Friday, August 28, 2015

You Think You Have a Hard Life?

I have to laugh to myself when I hear people who grew up with running water, electricity, cars, shoes, and full bellies whining and moaning about how miserable their childhoods were. My parents were children during the Great Depression. My mother's family were sharecroppers in Banks County, Georgia, who made their own underwear out of flour sacks, used an outhouse and pages from the Sears catalog for toilet paper, and picked cotton all day every day during cotton season for 50 cents a day. If they needed a bath they had to carry water from the creek to the house, heat it on a wood stove, and pour it into a portable tin bathtub. They used kerosene lanterns for light at night, and when it snowed in the winter they knew it before they ever got up because the snow fell in through the cracks in the ceiling and left snow stripes on the homemade quilts they slept under.

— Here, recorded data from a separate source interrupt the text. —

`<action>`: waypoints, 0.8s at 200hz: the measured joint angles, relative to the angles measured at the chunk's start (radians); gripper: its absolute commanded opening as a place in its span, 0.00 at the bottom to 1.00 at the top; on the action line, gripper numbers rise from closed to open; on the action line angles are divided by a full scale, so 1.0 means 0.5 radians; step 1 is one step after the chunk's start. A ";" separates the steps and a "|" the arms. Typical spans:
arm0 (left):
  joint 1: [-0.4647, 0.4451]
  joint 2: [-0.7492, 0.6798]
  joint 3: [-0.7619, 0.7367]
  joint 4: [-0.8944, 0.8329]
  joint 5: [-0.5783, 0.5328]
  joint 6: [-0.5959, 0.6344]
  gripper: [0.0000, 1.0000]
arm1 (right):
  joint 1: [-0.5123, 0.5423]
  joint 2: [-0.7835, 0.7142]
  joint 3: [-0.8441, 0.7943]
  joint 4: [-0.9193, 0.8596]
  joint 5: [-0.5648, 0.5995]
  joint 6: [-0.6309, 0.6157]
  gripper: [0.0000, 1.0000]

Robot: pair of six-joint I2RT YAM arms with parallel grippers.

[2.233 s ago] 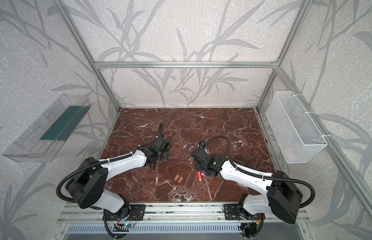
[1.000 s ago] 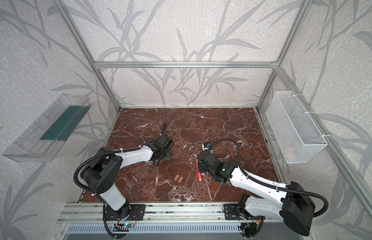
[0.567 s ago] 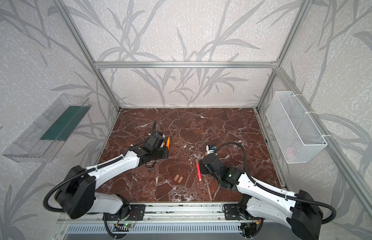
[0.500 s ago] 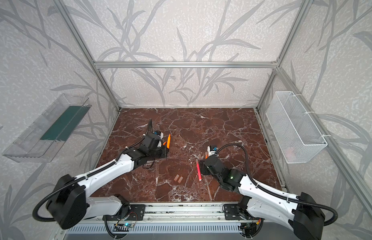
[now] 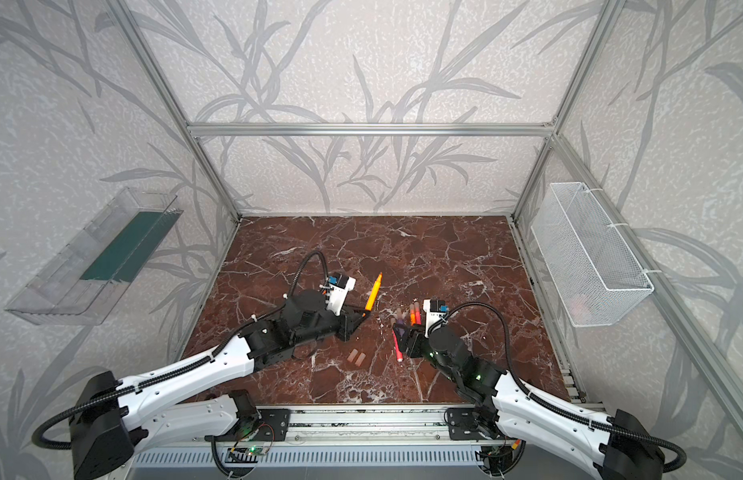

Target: Insert the pens into the pen caps

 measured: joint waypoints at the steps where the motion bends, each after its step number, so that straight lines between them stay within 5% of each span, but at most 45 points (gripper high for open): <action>1: -0.014 0.001 -0.007 0.012 -0.009 0.011 0.00 | 0.000 -0.002 -0.005 0.008 -0.001 0.001 0.76; 42: -0.291 0.143 0.002 0.109 -0.169 0.308 0.00 | 0.000 -0.154 -0.225 0.266 -0.053 0.079 0.78; 113: -0.344 0.167 0.018 0.132 -0.264 0.458 0.00 | 0.000 -0.680 -0.232 0.357 -0.059 0.105 0.78; 160: -0.415 0.203 0.040 0.130 -0.262 0.511 0.00 | 0.000 -0.713 -0.208 0.284 0.004 0.104 0.77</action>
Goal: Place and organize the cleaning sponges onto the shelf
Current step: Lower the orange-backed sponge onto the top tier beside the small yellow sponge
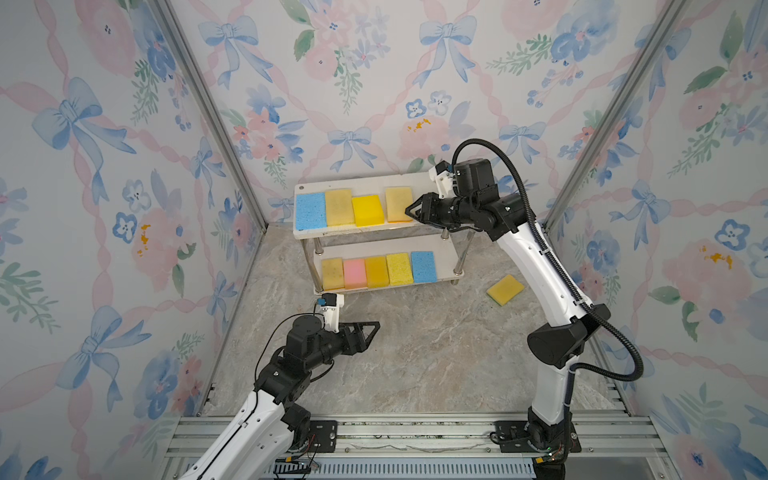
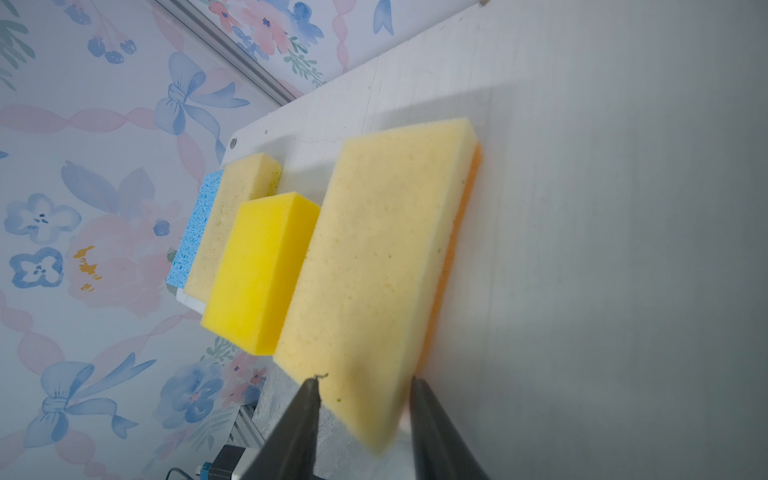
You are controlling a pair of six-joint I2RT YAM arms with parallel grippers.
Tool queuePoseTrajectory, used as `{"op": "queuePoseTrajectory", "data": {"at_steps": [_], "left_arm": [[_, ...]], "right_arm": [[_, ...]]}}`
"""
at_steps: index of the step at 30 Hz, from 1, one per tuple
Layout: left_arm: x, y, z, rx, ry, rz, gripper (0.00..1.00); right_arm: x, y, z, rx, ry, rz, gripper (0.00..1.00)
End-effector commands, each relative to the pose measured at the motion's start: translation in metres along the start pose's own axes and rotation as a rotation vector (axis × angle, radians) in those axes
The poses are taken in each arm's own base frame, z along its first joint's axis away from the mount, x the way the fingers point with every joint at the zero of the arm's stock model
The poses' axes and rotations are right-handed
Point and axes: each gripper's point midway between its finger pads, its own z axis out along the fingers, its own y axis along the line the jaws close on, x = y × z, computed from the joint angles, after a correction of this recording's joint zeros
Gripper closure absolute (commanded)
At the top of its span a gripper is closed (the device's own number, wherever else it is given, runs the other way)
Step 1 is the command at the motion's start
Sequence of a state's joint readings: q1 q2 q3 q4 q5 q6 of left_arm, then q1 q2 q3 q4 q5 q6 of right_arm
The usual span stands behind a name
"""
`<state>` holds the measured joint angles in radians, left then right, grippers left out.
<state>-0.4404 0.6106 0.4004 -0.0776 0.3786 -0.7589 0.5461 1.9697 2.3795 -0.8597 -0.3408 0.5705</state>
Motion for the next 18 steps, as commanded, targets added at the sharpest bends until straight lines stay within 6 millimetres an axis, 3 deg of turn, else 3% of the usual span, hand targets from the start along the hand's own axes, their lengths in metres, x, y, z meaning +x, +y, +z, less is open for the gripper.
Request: {"op": "queuePoseTrajectory", "data": {"at_steps": [1, 11, 18], "left_arm": [[-0.001, -0.002, -0.002, 0.003, 0.005, 0.017, 0.16], [-0.001, -0.001, -0.002, 0.001, 0.006, 0.016, 0.14], [-0.001, -0.001, -0.002, 0.001, 0.008, 0.013, 0.13]], "right_arm": [[-0.001, 0.003, 0.003, -0.020, -0.007, -0.009, 0.58], [-0.018, -0.021, 0.017, -0.015, -0.027, 0.016, 0.51], [-0.020, -0.016, 0.023, -0.039, -0.037, 0.009, 0.48]]}}
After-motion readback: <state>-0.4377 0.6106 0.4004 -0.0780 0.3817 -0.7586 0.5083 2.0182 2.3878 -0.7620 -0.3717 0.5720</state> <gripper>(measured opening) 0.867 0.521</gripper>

New shoes were bought once a year for the oldest child of each sex, and then saved for the next children in line; if a hole wore into the sole of the shoe, they would line it with a piece of cardboard so they weren't walking on the ground. My father's mother died in childbirth, at home, when he was 2 years old, and his father was working for the Works Project Administration and was never at home, so my father was shuttled back and forth between his sister May and his brother Oscar so he would have a place to stay. When they went from Banks County to Baxley, Georgia, looking for work, they piled all their belongings into a two-horse wagon pulled by mules. Only the person whose turn it was to drive the mules got to ride in the wagon, and the rest of the family had to walk. It took them a little over two weeks to make the trip, and they slept on the ground under the wagon at night. It is unbelievable how much kids today take for granted.